We have here a group of researchers not associated with the collaboration which tries to follow the analysis methods that the collaboration reported and they cannot confirm the collaboration’s results. This should not happen. If the collaboration is not able to explain their procedures so that other scientists can find out what they’re doing, that is a problem that must be fixed. This is the first time anyone analyses data for gravitational wave signals and the methodology needs to be clearly documented. Evidently, this is not presently the case.
The Danes btw haven’t been the only ones who tried to redo the LIGO analysis and didn’t manage to. I know this not because I’m obsessed with LIGO, but because people send me references about this. I also get plenty of emails and comments from cranks who think that LIGO is a fraud and just wasting tax-money and so on. All this is reason why I think the LIGO collaboration is doing a disservice to science by ignoring the matter.
I was thus happy to read in the New Scientist article that some people from the LIGO collaboration are at least working on a response. But, well, it’s certainly taking some time.
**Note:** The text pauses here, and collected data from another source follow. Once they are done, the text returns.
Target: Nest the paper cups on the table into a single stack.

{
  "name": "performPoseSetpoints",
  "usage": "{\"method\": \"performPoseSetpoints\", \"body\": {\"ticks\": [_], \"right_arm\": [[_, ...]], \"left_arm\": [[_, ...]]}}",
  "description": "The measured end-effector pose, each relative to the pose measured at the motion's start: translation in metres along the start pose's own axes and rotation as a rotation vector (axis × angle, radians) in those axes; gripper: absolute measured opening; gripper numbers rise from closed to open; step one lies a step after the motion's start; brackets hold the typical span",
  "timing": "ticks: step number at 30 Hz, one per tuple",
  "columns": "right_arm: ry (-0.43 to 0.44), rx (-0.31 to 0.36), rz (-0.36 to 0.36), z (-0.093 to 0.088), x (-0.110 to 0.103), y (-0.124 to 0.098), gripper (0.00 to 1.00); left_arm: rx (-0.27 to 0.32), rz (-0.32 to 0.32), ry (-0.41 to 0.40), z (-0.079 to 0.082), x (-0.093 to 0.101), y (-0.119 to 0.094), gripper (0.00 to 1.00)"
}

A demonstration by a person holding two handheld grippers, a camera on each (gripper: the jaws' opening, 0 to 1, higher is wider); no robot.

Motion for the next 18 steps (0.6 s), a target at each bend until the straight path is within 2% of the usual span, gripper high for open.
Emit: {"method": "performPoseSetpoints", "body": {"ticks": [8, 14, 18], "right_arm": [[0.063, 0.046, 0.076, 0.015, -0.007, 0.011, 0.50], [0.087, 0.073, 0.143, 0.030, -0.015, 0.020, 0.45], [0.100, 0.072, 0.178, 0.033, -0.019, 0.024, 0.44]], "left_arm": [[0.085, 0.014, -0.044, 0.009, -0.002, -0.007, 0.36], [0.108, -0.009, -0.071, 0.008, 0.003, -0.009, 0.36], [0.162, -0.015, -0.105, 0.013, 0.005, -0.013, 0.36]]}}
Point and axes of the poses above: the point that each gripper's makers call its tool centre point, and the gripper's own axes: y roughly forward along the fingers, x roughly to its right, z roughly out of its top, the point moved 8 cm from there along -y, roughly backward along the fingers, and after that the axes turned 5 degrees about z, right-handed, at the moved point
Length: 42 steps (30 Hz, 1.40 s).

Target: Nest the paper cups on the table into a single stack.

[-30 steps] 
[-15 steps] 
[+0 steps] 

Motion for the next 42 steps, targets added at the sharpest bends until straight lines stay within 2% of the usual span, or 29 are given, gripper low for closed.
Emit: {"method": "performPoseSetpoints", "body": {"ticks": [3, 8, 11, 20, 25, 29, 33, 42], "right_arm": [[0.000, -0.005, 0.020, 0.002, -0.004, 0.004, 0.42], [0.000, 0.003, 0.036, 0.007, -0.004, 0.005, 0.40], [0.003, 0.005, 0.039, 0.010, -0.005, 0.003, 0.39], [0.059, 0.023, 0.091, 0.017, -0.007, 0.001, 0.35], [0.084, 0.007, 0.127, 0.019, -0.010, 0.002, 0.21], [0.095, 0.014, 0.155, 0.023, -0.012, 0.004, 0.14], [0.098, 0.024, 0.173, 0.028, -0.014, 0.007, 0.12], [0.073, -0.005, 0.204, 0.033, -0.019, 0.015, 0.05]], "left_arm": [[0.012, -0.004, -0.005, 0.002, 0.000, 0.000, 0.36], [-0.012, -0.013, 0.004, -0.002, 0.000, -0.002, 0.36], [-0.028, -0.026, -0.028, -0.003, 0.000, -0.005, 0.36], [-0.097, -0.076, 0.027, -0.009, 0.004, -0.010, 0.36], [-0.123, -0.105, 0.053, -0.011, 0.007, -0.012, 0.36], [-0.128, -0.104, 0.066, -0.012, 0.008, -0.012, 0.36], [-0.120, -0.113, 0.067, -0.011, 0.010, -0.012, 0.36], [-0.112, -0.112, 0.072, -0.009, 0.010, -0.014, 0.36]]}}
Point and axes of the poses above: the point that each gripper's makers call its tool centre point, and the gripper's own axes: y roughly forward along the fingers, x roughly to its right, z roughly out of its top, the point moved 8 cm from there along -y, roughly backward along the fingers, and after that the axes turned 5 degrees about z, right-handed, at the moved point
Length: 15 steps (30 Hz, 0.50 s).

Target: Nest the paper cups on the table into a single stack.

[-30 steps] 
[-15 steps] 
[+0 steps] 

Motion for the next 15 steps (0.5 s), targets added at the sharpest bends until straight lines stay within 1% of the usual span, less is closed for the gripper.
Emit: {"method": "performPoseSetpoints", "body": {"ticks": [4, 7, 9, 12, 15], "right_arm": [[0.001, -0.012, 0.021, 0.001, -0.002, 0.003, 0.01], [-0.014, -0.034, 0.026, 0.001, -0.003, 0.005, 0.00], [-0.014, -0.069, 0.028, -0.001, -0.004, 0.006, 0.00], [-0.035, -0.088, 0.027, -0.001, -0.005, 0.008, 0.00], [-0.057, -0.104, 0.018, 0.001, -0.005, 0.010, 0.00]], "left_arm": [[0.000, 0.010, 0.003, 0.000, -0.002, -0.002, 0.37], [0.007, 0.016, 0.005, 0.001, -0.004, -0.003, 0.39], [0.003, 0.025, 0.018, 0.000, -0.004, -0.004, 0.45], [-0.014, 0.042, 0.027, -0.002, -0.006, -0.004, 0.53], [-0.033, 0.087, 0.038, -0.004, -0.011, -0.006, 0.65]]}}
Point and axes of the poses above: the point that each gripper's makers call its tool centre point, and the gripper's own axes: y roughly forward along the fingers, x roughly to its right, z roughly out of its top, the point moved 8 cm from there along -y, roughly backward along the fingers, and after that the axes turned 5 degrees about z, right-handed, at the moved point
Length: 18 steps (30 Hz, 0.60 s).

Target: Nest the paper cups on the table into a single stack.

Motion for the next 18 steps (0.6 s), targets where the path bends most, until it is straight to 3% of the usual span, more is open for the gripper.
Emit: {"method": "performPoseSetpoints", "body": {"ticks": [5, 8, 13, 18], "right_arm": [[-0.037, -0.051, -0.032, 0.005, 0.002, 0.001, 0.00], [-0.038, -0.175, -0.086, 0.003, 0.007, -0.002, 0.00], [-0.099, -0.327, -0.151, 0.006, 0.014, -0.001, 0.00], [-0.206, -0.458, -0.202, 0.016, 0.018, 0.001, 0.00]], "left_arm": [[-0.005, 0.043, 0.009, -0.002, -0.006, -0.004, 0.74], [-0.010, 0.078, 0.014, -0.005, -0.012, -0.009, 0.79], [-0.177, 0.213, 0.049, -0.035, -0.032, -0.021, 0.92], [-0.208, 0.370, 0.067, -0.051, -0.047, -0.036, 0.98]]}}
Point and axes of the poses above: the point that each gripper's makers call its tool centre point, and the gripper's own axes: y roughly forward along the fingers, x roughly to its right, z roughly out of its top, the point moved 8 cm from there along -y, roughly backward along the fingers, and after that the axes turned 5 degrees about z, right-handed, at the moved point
What happened after the Danish group made their claim in June last year is that the VIRGO collaboration joined LIGO’s search for gravitational waves. So now the analysis draws on data from three detection sites. They have since seen a gravitational wave event with an optical counterpart recorded in several telescopes. Brooks reports that the Danish groups still doubts the detection because this event, which happened in August 2017, was originally labelled a “glitch”. The story about the glitches is indeed peculiar. The glitches are occasional false alarms in the detectors. They tend to not have the frequency spectrum of the real events however. So it seems to me like a stretch that the Danes are holding on to their claim, and I am not sure why New Scientist dug this up now.
If you cannot (or do not want to) access the New Scientist piece, Jennifer Ouellette has an excellent summary on Ars Technica.
Update: The LIGO collab has published a brief response to the New Scientist piece on their website:
“1 Nov 2018 -- Claims in a paper by Creswell et al. of puzzling correlations in LIGO data have broadened interest in understanding the publicly available LIGO data around the times of the detected gravitational-wave events. The features presented in Creswell et al. arose from misunderstandings of public data products and the ways that the LIGO data need to be treated. The LIGO Scientific Collaboration and Virgo Collaboration (LVC) have full confidence in our published results. We are preparing a paper that will provide more details about LIGO detector noise properties and the data analysis techniques used by the LVC to detect gravitational-wave signals and infer their source properties.”